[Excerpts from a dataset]
#####
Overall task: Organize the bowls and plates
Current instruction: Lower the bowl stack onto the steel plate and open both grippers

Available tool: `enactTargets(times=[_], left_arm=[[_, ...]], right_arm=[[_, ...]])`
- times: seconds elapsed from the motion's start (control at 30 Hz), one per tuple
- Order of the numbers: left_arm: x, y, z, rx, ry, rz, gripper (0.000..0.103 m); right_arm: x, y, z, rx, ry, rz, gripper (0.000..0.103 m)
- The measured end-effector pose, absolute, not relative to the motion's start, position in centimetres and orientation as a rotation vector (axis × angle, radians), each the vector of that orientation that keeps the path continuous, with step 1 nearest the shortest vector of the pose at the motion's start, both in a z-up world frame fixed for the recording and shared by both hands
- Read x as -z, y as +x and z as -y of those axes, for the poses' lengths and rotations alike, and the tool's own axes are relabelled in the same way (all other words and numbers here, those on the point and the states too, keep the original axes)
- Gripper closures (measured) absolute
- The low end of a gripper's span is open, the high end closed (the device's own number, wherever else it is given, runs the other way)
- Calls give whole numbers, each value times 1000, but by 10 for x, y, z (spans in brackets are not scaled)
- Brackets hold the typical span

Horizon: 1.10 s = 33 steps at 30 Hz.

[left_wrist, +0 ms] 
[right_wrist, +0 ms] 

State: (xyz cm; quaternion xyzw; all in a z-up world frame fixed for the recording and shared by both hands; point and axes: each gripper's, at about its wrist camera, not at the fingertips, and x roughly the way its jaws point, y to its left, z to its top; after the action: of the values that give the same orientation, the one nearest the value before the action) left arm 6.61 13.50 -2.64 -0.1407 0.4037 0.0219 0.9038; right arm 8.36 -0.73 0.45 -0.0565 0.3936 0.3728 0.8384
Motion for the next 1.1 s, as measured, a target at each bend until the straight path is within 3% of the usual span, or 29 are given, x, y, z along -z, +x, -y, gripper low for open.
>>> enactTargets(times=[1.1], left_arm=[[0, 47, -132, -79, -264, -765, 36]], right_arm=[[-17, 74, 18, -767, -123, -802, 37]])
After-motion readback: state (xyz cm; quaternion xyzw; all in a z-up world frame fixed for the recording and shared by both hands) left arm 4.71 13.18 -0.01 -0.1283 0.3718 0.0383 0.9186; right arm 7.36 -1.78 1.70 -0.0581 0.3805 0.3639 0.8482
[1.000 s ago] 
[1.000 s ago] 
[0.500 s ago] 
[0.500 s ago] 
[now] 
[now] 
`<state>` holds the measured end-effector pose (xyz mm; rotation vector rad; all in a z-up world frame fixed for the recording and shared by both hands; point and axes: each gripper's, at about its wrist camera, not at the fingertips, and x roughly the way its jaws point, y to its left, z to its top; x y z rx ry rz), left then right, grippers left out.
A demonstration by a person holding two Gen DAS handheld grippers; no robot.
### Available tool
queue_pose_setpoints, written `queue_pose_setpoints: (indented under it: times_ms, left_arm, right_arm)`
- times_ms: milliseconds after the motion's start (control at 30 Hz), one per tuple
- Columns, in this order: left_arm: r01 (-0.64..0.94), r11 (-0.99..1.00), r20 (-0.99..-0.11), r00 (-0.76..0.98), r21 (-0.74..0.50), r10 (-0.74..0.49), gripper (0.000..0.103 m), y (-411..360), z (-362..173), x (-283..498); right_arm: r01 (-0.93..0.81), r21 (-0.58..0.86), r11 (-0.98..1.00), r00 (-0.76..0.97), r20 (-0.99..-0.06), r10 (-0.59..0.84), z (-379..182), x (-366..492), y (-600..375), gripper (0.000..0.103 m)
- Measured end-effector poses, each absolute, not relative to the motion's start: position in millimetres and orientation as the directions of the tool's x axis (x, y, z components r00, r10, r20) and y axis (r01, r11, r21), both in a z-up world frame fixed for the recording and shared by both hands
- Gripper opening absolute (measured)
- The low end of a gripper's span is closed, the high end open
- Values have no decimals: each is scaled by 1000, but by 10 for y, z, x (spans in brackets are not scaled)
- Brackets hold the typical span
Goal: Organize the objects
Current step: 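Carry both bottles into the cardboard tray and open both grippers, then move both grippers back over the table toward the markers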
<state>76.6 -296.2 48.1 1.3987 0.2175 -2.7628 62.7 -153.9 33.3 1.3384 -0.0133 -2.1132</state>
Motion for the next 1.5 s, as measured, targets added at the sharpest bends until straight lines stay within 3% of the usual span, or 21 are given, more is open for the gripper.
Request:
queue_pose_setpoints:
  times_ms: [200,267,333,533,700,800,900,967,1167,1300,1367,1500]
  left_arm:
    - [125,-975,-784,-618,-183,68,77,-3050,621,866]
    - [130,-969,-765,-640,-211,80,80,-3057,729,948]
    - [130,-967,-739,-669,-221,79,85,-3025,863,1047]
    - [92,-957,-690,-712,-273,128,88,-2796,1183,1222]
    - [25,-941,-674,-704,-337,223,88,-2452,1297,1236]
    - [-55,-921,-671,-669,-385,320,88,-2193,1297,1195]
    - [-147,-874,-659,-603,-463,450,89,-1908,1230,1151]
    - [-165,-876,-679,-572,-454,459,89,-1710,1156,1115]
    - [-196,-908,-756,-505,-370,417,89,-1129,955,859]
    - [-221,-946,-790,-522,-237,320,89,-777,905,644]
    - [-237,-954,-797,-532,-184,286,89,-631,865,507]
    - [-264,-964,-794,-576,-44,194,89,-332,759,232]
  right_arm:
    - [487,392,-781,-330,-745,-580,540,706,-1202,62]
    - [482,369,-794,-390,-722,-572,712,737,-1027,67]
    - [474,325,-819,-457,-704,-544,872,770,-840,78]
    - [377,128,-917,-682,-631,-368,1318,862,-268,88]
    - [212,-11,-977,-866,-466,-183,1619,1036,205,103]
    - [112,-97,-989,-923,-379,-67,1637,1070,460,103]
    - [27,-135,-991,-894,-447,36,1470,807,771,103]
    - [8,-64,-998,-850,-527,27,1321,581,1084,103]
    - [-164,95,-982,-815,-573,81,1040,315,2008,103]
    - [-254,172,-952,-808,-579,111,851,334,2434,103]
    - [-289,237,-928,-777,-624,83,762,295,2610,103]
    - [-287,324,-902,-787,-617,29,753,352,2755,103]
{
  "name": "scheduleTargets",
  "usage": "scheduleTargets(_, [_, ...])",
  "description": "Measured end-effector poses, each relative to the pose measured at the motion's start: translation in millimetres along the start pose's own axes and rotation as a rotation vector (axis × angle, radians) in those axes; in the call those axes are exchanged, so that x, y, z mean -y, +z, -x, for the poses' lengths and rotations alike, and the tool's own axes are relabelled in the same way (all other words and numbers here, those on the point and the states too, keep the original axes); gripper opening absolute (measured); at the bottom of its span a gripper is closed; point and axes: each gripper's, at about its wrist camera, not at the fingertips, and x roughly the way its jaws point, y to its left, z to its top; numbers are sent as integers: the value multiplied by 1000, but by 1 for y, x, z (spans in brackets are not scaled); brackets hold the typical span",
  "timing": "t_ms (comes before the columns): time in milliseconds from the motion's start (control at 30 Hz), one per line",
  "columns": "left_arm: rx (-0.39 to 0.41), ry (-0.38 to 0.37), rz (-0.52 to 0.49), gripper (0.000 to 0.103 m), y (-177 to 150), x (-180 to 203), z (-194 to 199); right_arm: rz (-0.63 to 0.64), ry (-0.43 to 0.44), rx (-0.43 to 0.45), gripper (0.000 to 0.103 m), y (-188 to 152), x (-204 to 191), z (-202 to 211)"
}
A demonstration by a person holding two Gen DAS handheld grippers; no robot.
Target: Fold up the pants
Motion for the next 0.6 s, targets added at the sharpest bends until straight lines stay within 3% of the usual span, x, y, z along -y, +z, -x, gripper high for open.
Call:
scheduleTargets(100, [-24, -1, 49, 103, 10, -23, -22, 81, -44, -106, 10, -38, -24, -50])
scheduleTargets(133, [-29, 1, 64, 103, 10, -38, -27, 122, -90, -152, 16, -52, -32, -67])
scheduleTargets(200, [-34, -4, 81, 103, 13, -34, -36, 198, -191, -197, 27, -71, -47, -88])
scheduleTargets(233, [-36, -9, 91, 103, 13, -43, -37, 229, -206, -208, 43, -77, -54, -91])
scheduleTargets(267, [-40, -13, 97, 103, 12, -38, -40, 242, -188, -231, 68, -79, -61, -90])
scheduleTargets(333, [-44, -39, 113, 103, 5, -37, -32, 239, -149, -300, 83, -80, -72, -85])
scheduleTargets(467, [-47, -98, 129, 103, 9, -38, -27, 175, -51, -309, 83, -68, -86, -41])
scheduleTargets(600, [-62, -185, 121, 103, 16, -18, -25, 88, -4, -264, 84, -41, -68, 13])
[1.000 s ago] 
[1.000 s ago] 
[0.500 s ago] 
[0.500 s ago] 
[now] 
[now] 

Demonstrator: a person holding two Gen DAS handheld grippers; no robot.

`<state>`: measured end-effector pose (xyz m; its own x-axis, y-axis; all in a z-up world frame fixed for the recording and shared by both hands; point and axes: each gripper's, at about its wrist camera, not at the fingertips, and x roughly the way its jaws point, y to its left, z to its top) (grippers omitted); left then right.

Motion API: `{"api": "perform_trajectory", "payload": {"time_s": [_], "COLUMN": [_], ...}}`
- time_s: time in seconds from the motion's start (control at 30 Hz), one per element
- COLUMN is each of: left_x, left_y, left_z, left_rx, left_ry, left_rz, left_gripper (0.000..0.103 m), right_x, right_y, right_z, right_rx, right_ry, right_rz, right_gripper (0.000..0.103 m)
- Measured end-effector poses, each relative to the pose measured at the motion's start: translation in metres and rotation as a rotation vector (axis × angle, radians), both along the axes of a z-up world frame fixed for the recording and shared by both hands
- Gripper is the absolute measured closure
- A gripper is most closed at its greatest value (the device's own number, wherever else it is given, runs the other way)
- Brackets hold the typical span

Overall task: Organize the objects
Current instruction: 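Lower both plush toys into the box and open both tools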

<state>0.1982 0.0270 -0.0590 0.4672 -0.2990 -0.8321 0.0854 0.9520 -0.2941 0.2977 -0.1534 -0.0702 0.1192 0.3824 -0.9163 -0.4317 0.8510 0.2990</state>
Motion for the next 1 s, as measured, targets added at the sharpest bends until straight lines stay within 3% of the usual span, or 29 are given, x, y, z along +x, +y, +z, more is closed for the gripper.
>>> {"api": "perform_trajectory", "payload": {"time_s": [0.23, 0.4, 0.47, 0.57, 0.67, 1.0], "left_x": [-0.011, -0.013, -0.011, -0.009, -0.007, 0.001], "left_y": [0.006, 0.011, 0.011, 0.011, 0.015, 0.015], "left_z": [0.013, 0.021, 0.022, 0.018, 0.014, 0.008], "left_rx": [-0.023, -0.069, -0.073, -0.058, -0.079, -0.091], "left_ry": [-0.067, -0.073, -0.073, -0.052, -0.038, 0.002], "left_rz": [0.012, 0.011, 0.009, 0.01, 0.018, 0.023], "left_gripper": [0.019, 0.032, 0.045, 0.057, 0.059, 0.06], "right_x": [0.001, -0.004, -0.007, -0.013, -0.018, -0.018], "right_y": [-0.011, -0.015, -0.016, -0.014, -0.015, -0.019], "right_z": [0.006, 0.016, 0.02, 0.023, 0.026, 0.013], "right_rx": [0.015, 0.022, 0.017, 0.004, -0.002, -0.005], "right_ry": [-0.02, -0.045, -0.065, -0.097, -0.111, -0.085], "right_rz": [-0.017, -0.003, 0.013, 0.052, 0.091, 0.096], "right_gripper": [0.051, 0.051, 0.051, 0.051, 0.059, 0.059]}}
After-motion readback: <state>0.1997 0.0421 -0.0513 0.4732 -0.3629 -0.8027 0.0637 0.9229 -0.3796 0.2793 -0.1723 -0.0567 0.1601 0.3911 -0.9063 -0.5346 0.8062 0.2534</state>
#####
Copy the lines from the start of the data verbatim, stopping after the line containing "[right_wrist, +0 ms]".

Result of this exercise
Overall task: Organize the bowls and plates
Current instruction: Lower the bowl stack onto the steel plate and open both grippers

Available tool: `enactTargets(times=[_], left_arm=[[_, ...]], right_arm=[[_, ...]])`
- times: seconds elapsed from the motion's start (control at 30 Hz), one per tuple
- Order of the numbers: left_arm: x, y, z, rx, ry, rz, gripper (0.000..0.103 m); right_arm: x, y, z, rx, ry, rz, gripper (0.000..0.103 m)
- The measured end-effector pose, absolute, not relative to the motion's start, position in centimetres and orientation as a rotation vector (axis × angle, radians), each the vector of that orientation that keeps the path continuous, with step 1 nearest the shortest vector of the pose at the motion's start, both in a z-up world frame fixed for the recording and shared by both hands
- Read x as -z, y as +x and z as -y of those axes, for the poses' lengths and rotations alike, and the tool's own axes are relabelled in the same way (all other words and numbers here, those on the point and the states too, keep the original axes)
- Gripper closures (measured) absolute
- The low end of a gripper's span is open, the high end closed (the device's own number, wherever else it is given, runs the other way)
- Calls give whole numbers, each value times 1000, but by 10 for x, y, z (spans in brackets are not scaled)
- Brackets hold the typical span

Horizon: 1.10 s = 33 steps at 30 Hz.

[left_wrist, +0 ms] 
[right_wrist, +0 ms] 

That concludes the answer to this exercise.